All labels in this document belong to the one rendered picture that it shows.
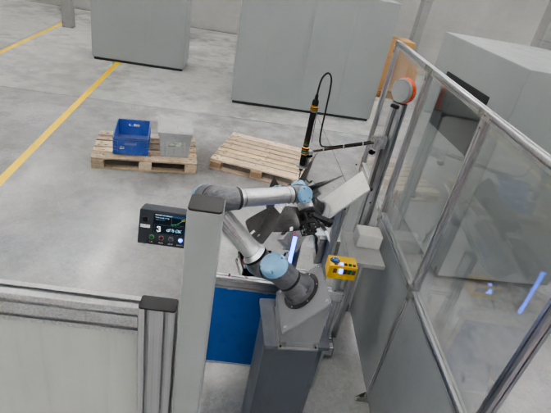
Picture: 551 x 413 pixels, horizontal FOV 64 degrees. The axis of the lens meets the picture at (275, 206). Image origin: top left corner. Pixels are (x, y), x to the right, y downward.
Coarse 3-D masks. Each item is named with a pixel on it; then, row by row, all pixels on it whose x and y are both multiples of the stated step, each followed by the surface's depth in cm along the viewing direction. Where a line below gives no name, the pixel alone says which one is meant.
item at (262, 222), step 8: (272, 208) 280; (256, 216) 284; (264, 216) 280; (272, 216) 279; (248, 224) 285; (256, 224) 281; (264, 224) 279; (272, 224) 277; (256, 232) 279; (264, 232) 277; (264, 240) 275
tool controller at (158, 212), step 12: (144, 204) 234; (144, 216) 226; (156, 216) 228; (168, 216) 228; (180, 216) 228; (144, 228) 229; (168, 228) 230; (180, 228) 230; (144, 240) 231; (156, 240) 231; (168, 240) 232
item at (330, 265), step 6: (330, 258) 248; (342, 258) 250; (348, 258) 251; (354, 258) 252; (330, 264) 243; (354, 264) 247; (330, 270) 245; (330, 276) 247; (336, 276) 247; (342, 276) 247; (348, 276) 247; (354, 276) 247
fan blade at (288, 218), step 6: (282, 210) 265; (288, 210) 264; (294, 210) 265; (282, 216) 260; (288, 216) 259; (294, 216) 259; (276, 222) 257; (282, 222) 256; (288, 222) 255; (294, 222) 255; (276, 228) 254; (282, 228) 253; (288, 228) 252; (294, 228) 251
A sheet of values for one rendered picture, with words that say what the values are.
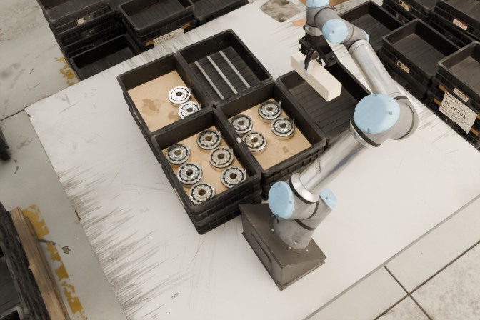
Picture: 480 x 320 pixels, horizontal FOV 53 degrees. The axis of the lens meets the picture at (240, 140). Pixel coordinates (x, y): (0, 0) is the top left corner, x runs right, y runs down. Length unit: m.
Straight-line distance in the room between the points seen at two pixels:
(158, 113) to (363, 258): 1.07
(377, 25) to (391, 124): 2.09
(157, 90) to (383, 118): 1.21
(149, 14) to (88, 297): 1.75
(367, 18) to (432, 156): 1.49
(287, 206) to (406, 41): 1.88
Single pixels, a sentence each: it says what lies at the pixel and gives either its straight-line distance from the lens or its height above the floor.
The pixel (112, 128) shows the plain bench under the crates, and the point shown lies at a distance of 2.39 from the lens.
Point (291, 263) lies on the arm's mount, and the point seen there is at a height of 0.91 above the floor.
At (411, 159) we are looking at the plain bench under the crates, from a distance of 2.23.
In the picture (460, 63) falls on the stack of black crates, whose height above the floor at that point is 0.49.
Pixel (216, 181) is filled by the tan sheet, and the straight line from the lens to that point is 1.95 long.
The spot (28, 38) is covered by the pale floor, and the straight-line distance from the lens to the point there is 4.22.
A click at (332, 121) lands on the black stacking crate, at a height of 0.83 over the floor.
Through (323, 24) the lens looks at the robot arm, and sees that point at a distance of 1.67.
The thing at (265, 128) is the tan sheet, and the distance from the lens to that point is 2.09.
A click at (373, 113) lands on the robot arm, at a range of 1.43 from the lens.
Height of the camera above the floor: 2.48
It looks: 53 degrees down
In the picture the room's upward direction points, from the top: 6 degrees counter-clockwise
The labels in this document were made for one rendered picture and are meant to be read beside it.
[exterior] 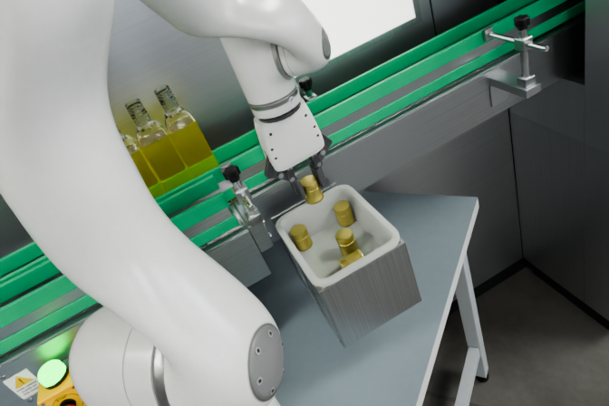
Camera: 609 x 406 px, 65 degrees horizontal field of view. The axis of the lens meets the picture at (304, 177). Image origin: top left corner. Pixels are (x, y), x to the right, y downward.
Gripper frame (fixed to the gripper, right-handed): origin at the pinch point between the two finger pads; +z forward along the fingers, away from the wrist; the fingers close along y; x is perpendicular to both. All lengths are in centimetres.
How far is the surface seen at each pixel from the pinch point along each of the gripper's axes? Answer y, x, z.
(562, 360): -56, 2, 110
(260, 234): 11.9, -2.6, 7.3
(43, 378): 55, 1, 8
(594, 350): -66, 6, 110
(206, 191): 16.8, -12.0, -1.3
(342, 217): -4.2, -1.7, 13.2
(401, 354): -0.3, 17.0, 34.9
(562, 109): -73, -10, 27
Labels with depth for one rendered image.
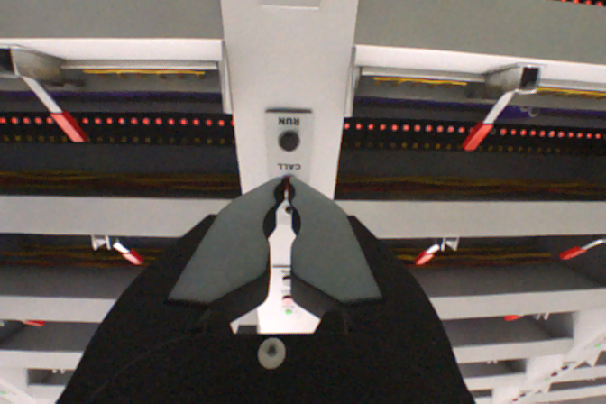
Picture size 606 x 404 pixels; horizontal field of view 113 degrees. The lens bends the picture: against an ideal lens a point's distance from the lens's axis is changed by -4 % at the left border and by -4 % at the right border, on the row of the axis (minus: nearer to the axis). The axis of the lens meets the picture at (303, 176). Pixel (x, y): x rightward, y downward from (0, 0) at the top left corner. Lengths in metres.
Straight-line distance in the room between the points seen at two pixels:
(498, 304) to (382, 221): 0.31
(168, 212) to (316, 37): 0.23
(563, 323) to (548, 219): 0.48
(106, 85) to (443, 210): 0.40
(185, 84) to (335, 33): 0.17
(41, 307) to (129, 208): 0.30
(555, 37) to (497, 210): 0.18
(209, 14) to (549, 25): 0.26
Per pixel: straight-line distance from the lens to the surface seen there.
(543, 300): 0.60
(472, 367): 0.97
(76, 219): 0.35
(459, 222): 0.32
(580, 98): 0.44
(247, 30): 0.19
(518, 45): 0.26
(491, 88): 0.29
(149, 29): 0.22
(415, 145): 0.43
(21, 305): 0.59
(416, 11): 0.22
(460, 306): 0.49
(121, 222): 0.32
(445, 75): 0.28
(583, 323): 0.83
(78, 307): 0.52
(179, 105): 0.41
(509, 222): 0.37
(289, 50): 0.19
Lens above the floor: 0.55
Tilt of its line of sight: 29 degrees up
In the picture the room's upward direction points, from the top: 178 degrees counter-clockwise
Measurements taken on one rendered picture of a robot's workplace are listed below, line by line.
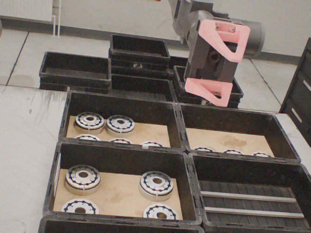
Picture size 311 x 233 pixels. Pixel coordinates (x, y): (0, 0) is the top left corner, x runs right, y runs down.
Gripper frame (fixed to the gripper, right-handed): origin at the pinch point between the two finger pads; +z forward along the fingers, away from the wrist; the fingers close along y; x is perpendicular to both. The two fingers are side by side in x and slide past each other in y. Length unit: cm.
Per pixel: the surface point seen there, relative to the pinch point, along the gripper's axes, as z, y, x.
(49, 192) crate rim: -34, 54, 24
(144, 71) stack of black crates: -199, 95, -19
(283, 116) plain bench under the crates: -121, 73, -82
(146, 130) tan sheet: -78, 62, -6
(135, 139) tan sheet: -72, 62, -2
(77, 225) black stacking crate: -23, 54, 16
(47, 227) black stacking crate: -23, 55, 23
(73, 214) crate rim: -26, 53, 17
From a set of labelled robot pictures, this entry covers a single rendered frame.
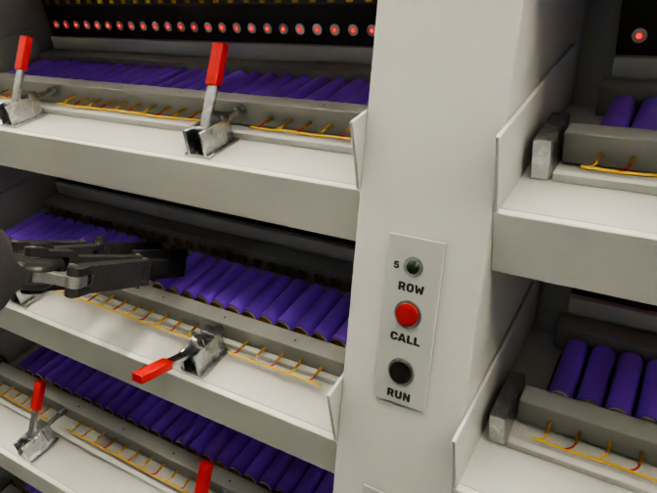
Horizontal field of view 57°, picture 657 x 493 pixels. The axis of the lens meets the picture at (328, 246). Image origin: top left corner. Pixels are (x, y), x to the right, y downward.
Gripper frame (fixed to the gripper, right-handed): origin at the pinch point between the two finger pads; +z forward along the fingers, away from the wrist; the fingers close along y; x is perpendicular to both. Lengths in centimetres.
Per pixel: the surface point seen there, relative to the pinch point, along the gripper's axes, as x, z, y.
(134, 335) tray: -7.3, -2.1, 1.7
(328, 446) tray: -9.4, -3.7, 26.2
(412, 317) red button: 3.1, -6.6, 32.2
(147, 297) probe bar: -3.7, -0.6, 1.3
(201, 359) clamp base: -6.4, -3.7, 12.2
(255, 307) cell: -2.2, 2.7, 12.6
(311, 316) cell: -1.7, 3.5, 18.5
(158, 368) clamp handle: -6.4, -8.5, 11.7
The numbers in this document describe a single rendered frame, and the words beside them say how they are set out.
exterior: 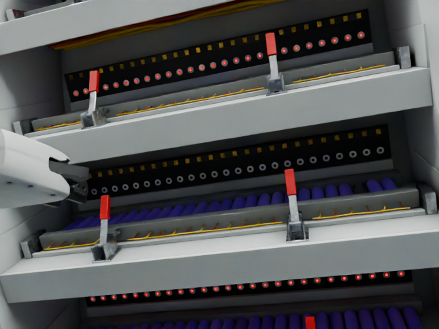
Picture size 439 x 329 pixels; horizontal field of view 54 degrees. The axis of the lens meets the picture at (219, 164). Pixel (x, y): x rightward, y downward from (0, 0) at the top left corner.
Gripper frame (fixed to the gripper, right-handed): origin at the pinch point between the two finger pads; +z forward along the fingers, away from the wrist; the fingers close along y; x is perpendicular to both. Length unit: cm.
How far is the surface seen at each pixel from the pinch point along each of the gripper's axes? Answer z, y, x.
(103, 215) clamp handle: 9.8, 0.1, -1.4
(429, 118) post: 10.2, 44.7, 5.4
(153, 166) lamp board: 21.2, 3.1, 8.6
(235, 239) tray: 11.9, 18.4, -6.6
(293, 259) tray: 9.5, 25.9, -10.1
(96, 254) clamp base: 9.3, -0.7, -6.9
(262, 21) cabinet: 21.3, 24.8, 32.3
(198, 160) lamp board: 21.2, 11.3, 8.4
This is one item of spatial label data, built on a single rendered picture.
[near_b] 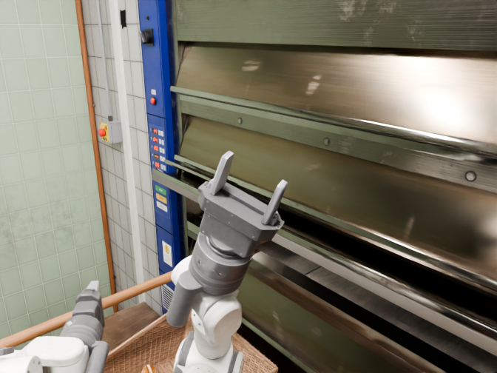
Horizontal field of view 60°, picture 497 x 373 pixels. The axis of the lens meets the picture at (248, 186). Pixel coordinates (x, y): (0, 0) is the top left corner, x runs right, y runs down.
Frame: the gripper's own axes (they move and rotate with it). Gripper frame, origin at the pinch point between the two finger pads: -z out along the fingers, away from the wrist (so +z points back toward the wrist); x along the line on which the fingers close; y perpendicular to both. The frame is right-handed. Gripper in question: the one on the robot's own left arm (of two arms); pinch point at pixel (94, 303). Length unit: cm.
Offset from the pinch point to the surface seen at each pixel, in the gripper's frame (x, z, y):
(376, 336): 11, 6, 72
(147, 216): 20, -100, 1
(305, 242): -16, 3, 53
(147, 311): 69, -94, -3
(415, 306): -13, 28, 69
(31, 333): 7.8, 0.2, -16.5
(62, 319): 7.5, -4.5, -10.1
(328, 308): 12, -7, 63
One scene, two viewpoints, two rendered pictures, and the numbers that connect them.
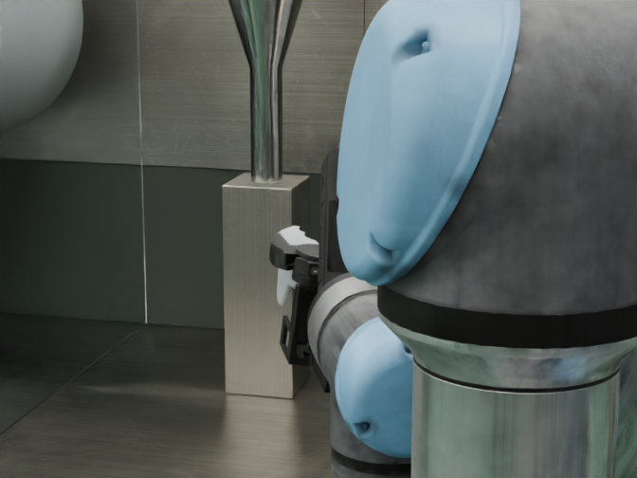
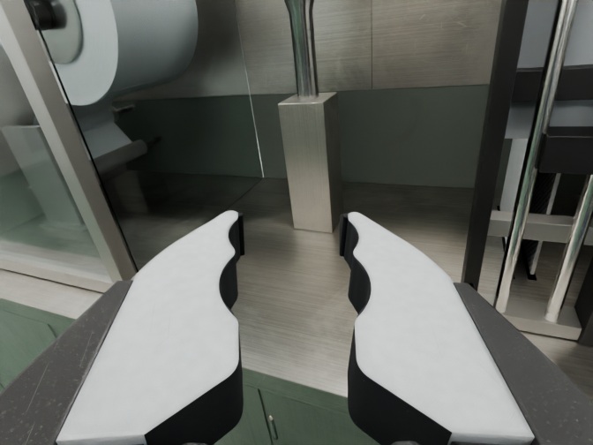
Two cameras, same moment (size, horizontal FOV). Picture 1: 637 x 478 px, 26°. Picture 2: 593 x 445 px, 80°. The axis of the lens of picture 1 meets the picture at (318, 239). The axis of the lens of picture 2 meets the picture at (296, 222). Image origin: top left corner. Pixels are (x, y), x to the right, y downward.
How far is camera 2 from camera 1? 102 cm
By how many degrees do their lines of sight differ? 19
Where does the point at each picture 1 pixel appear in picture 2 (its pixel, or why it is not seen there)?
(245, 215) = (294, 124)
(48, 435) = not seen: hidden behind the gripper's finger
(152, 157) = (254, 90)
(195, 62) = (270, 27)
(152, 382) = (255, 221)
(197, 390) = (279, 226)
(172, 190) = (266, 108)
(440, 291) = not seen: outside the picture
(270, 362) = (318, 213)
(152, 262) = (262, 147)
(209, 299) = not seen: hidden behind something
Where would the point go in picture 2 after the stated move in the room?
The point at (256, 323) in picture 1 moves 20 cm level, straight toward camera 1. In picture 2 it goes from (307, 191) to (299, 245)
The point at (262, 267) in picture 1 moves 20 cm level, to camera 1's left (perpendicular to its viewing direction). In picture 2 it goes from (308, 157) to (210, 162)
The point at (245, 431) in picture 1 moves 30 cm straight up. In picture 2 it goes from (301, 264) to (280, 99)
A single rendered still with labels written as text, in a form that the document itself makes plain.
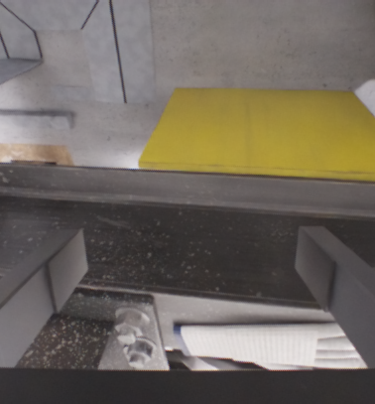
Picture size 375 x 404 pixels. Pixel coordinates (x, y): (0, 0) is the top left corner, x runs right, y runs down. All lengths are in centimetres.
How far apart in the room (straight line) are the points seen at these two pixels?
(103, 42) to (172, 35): 19
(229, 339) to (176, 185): 28
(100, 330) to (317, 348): 26
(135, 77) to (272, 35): 38
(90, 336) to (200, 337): 13
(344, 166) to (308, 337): 31
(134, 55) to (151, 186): 45
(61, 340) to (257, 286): 26
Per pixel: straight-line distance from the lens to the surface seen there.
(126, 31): 87
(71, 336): 40
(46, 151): 118
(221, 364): 65
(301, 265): 17
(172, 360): 121
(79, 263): 17
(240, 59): 85
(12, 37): 103
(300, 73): 88
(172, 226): 50
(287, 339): 37
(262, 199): 53
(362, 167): 57
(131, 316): 35
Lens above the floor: 83
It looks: 49 degrees down
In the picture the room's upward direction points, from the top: 168 degrees counter-clockwise
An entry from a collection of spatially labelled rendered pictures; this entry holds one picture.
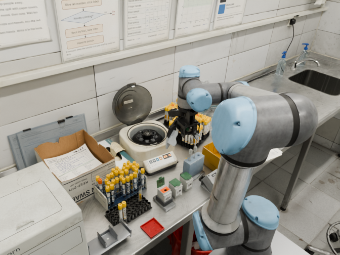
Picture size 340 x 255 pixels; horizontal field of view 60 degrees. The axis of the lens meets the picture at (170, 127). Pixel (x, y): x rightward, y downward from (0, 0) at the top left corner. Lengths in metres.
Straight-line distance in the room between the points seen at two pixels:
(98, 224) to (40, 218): 0.38
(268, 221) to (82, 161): 0.86
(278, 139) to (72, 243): 0.65
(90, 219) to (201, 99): 0.65
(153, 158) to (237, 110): 0.88
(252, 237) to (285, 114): 0.46
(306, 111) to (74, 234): 0.70
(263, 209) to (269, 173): 1.98
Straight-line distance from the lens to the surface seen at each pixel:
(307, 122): 0.66
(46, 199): 0.94
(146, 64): 1.64
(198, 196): 1.34
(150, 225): 1.21
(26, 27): 1.30
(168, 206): 1.26
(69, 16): 1.34
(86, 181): 1.27
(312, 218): 2.70
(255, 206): 0.97
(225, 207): 0.81
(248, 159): 0.64
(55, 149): 1.47
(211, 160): 1.44
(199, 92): 0.95
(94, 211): 1.28
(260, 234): 0.97
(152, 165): 1.40
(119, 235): 1.15
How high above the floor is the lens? 1.83
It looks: 33 degrees down
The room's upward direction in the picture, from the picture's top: 3 degrees clockwise

What the exercise asks
Within the listing above, the lines from the one with "Lens above the floor: 0.55" through the one with "From a set of" are to be given again word for word. Do not include pictures.

Task result
Lens above the floor: 0.55
Tilt of its line of sight: 29 degrees up
In the picture the room's upward direction points, from the top: 178 degrees counter-clockwise
Measurements taken on one rendered picture of a robot's workplace are listed below, line by line.
Picture size 311 x 233 pixels. Pixel coordinates (x, y): (0, 0) is the top left corner, x runs right, y runs down.
Gripper frame (fixed to the gripper, right-handed): origin at the pinch point between the two finger pads; +z forward along the fingers, away from the wrist; the fingers close along y; x is perpendicular to both. The two fingers are side by side in x and slide past each other in y. Length unit: cm.
Per pixel: the surface point seen there, relative to the pinch point, along the gripper's axes, as z, y, x.
(49, 192) crate rim: -34, 54, 24
(144, 71) stack of black crates: -199, 95, -19
(283, 116) plain bench under the crates: -121, 73, -82
(146, 130) tan sheet: -78, 62, -6
(135, 139) tan sheet: -72, 62, -2
(77, 225) black stacking crate: -23, 54, 16
(47, 227) black stacking crate: -23, 55, 23
(73, 214) crate rim: -26, 53, 17
From a set of labelled robot pictures, this entry covers a single rendered frame.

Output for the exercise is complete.